Providing technical proposals, detailed RFP responses, and presentation, installing and configuring ASA firewalls, VPN networks and redesigning customer architectures.
Maintain effective communications with vendors, peers and clients in resolution of trouble-tickets, equipment.
Troubleshoot Hardware, Cisco IOS, and install/configure Cisco routers and switches.
Manage and coordinate all infrastructures related to moves, adds, and changes.
Configuring ACL to allow only authorized users to access the servers.
Participated in on call support in troubleshooting the configuration and installation issues.
Installation, Maintenance, Troubleshooting Local and Wide Areas Network by using ISDN, Frame relay, DDR, NAT, DHCP, and TCP/IP.
Web Servers Load Balancing with F5 BIG-IP.
Implement and maintain Local/Wide Area Network over 13 branches.
Configured RIP, OSPF and Static routing on Juniper M and MX series Routers.
Worked in Configuration and extension of VLAN from one network segment to other segment between different vendor switches (Cisco, Juniper).
Design and implement Catalyst/ASA Firewall Service Module for various LAN’s.
Key contributions include troubleshooting of complex LAN/WAN infrastructure that include routing protocols EIGRP, OSPF & BGP.
Configured Client VPN technologies including Cisco’s VPN client via IPSEC.
Configure switch VLANs and inter-switch communication.

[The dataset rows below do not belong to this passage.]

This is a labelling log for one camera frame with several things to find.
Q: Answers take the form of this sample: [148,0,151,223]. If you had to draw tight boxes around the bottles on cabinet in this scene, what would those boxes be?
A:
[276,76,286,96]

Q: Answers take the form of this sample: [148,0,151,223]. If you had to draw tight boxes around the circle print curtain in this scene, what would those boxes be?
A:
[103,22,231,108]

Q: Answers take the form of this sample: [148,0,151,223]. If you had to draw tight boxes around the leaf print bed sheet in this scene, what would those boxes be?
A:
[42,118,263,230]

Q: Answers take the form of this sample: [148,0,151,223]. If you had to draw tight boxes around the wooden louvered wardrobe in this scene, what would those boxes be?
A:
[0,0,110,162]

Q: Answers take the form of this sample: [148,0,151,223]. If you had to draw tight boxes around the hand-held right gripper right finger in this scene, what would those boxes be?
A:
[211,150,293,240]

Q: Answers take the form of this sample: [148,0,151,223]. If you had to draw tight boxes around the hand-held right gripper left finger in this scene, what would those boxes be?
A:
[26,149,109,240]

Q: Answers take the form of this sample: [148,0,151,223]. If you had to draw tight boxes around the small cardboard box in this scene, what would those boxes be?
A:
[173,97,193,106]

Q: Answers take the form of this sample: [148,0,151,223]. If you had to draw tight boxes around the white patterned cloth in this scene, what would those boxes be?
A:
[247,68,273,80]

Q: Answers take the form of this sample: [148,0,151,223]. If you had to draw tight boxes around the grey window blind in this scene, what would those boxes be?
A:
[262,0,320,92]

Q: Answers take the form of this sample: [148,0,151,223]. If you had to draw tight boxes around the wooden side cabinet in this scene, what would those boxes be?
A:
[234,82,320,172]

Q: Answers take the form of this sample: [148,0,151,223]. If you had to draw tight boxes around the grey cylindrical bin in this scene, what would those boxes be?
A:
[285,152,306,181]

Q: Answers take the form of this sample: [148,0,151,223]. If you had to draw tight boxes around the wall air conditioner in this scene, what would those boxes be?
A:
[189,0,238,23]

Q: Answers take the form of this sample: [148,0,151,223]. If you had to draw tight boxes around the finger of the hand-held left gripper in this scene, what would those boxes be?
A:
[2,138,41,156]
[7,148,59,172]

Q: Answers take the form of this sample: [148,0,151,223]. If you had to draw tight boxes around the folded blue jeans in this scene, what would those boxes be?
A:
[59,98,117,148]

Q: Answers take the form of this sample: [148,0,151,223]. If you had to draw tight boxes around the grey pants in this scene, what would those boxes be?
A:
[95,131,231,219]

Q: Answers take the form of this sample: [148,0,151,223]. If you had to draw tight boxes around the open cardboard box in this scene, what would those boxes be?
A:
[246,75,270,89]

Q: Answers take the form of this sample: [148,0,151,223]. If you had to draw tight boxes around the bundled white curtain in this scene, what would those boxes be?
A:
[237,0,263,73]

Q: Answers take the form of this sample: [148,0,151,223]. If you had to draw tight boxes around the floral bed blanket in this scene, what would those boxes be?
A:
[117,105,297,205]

Build and setup network Laboratory.
Actively involved in troubleshooting on network problems with Wire shark, identifying and fixing problems.
Reliance, India Jan 2010- Aug 2011
Designation: Network Engineer
Worked primarily as a part of the security team and daily tasks included firewall rule analysis, rule modification and administration
Remediation of firewall rules from checkpoint firewalls to Cisco ASA firewalls, installing and configuring new juniper EX, MX, SRX (Next-Generation Firewall) series firewalls to meet day to day work.
Adding and removing checkpoint firewall policies based on the requirements of various project requirements.
Also involved in Configuration of Nexus 7010 including NX-OS Virtual Port Channels, Nexus port profiles, Nexus Version 4.2 and 5.0, Nexus VPC peer links.
5. Worked on load balancers like F5 10050s, 10250v, GTM 2000s, 2200s to troubleshoot and monitor DNS issues and traffic related to DNS and avoid DDoS.
Deployment of Palo Alto firewall into the network. Configured and wrote Access-list policies on protocol-based services.
Maintain and configure Cisco ACS devices to support AAA security for both external remote access and internal wireless connectivity.
Maintained and provided support for LAN/WAN infrastructure as needed. This included working on specific hardware such as switches, routers, PIX, wireless APs, VPN Concentrators, frame relay, IPsec VPN and other entities.
User admin on the firewalls, adding and deleting users as they come and go.
Installed and configured workstations for IP based LAN.
Installed and configured DHCP Client/Server.